東名高速道路の日本坂トンネルの入り口で、子供から「高速道路なのに、なぜ信号があるの?」と聞かれた。日本坂トンネルは東名では最長のトンネルで、下り線の方が長く全長2,555mだが、日本最長の道路トンネルである関越トンネル(関越自動車道、上り線11,055m)の1/4程度の長さだ。このトンネルについては、1979年の火災事故を記憶されている方もいるだろう。トンネル内で発生した火災を知らずに多くの車が進入し、事故の規模が拡大した。この教訓から、トンネル内の状況を告知するトンネル用信号機が、同トンネルの入り口に設置された。これ以後、5km以上のトンネルなどに信号機が設置されるようになり、もちろん関越トンネルの入り口にも設置されている。また、東海北陸自動車道の飛騨トンネル(道路トンネルでは日本3位、10,710m)のように、トンネルの入り口だけでなく内部にも信号機が設置されているものもある。他にも様々な安全策が採用されている。出入口付近の照明が適切でないトンネルでは、運転者が、昼の明るさに順応しているとトンネル坑口が黒い穴のように見えるブラックホール現象、トンネル内の明るさに順応しているとトンネル内から野外を見ると坑口が白い穴のように見えるホワイトホール現象により、障害物の確認などができない可能性がある。これらを防ぐために、トンネルの出入口には適切な明るさに設計されたトンネル照明が設置されている。また、運転者の気分転換のために、途中にピンクとブルーのアクセント照明を設置しているトンネルもある。
   トンネルの入口では、運転者の視界が暗くなることや狭さへの圧迫感からスピードが落ちたり、出口では、長いトンネルは排水のために出口に向け下っている場合が多く、また「早くトンネルから出たい」との気持ちから速度が上がるなどの、運転者心理などに関わる傾向もある。トンネルの出口に向けた対策としては、トンネルの途中で出口までの残距離を表示して急ぐ気持ちを和らげたり、トンネルを出ると強風だなどの危険に対する注意喚起など、掲示板などを用いて情報を発信している。
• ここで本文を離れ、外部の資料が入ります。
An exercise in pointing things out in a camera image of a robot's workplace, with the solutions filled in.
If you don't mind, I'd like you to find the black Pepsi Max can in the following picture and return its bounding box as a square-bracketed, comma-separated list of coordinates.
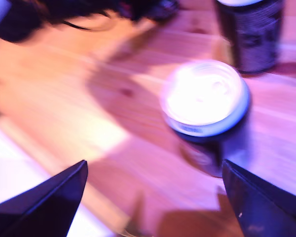
[159, 59, 252, 178]
[213, 0, 286, 75]

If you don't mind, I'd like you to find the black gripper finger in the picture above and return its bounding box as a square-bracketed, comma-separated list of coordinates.
[221, 158, 296, 237]
[0, 159, 89, 237]

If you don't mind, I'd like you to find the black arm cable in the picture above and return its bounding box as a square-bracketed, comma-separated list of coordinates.
[61, 19, 92, 32]

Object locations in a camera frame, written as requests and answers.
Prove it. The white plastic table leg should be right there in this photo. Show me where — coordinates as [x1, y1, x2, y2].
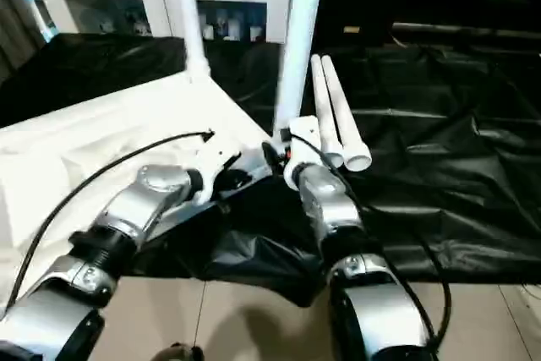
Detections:
[271, 0, 329, 139]
[172, 0, 213, 85]
[309, 54, 347, 170]
[320, 57, 374, 173]

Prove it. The white plastic table top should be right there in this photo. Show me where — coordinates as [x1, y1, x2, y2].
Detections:
[0, 69, 281, 294]

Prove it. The black plastic mat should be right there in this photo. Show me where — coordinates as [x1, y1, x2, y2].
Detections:
[0, 33, 541, 307]

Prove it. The grey curtain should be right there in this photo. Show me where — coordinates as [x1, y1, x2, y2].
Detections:
[0, 0, 43, 62]

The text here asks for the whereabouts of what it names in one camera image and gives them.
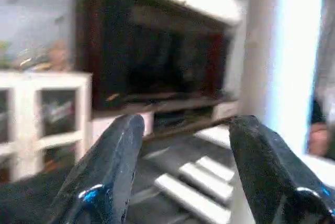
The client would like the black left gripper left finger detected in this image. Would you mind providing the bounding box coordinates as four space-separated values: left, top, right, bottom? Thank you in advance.
49 114 146 224

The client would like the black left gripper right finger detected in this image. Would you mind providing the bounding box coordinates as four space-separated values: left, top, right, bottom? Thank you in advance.
228 115 335 224

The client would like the black mat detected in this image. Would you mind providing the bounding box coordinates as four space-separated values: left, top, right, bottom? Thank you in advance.
0 127 236 224

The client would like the white glass door cabinet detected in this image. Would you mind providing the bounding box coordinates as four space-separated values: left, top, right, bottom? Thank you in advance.
0 71 93 183

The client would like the beige small figurine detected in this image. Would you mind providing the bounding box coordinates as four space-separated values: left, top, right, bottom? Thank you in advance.
49 40 69 72

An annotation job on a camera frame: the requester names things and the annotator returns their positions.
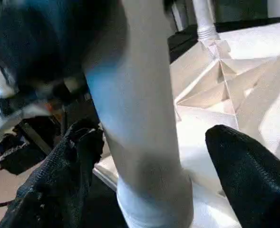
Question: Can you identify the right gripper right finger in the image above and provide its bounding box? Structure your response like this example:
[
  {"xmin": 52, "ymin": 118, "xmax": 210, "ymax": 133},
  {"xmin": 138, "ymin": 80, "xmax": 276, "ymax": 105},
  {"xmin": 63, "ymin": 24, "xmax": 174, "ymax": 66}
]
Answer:
[{"xmin": 205, "ymin": 124, "xmax": 280, "ymax": 228}]

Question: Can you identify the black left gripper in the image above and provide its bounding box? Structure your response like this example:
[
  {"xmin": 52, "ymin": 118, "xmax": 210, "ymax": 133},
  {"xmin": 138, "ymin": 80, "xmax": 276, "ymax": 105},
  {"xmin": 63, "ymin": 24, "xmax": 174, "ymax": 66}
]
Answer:
[{"xmin": 0, "ymin": 0, "xmax": 126, "ymax": 98}]

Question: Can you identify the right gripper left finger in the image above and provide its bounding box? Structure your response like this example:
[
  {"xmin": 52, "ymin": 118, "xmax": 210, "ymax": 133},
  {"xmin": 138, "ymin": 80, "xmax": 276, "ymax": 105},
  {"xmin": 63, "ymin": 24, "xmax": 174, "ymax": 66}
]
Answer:
[{"xmin": 0, "ymin": 119, "xmax": 105, "ymax": 228}]

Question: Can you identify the white plastic table top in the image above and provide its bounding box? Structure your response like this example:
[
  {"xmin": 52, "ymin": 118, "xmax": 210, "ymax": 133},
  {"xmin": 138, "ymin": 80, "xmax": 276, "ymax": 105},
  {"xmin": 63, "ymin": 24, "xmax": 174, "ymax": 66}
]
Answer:
[{"xmin": 93, "ymin": 21, "xmax": 280, "ymax": 228}]

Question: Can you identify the white plastic table leg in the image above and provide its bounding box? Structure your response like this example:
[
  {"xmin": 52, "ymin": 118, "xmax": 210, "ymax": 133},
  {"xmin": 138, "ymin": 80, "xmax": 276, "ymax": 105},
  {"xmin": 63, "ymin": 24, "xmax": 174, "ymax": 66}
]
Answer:
[
  {"xmin": 82, "ymin": 0, "xmax": 195, "ymax": 228},
  {"xmin": 192, "ymin": 0, "xmax": 221, "ymax": 41}
]
出口と言えば、トンネルではなく、日銀の量的・質的金融緩和政策を連想する方も少なくないだろう。量的・質的金融緩和は、消費者物価の前年比上昇率2%の物価安定の目標を、2年程度の期間を念頭に置いて、できるだけ早期に実現するために2013年4月の金融政策決定会合で導入された。この政策では、マネタリーベースおよび長期国債などの保有額を2年間で2倍に拡大、長期国債買い入れの平均残存期間を2倍以上に延長するなど、「2」をキーワードとして金融政策の指針を示している。
   日本をはじめ、アメリカ、EU、イギリスなどの多くの国の中央銀行では、フォワード・ガイダンスと呼ばれる金融政策の先行きの指針を示している。政策金利の据置期間や政策変更の条件を示し、市場参加者の予想や期待に働きかけ、政策の影響がより効果的に市場や経済に及ぶことを目的としている。金融政策の出口は、フォワード・ガイダンスを元に市場が予想するようになっている。
   日銀の場合は、当初より「2%の物価安定の目標の実現を目指し、これを安定的に持続するために必要な時点まで、量的・質的金融緩和を継続する」としており、出口の時期は分かり難い。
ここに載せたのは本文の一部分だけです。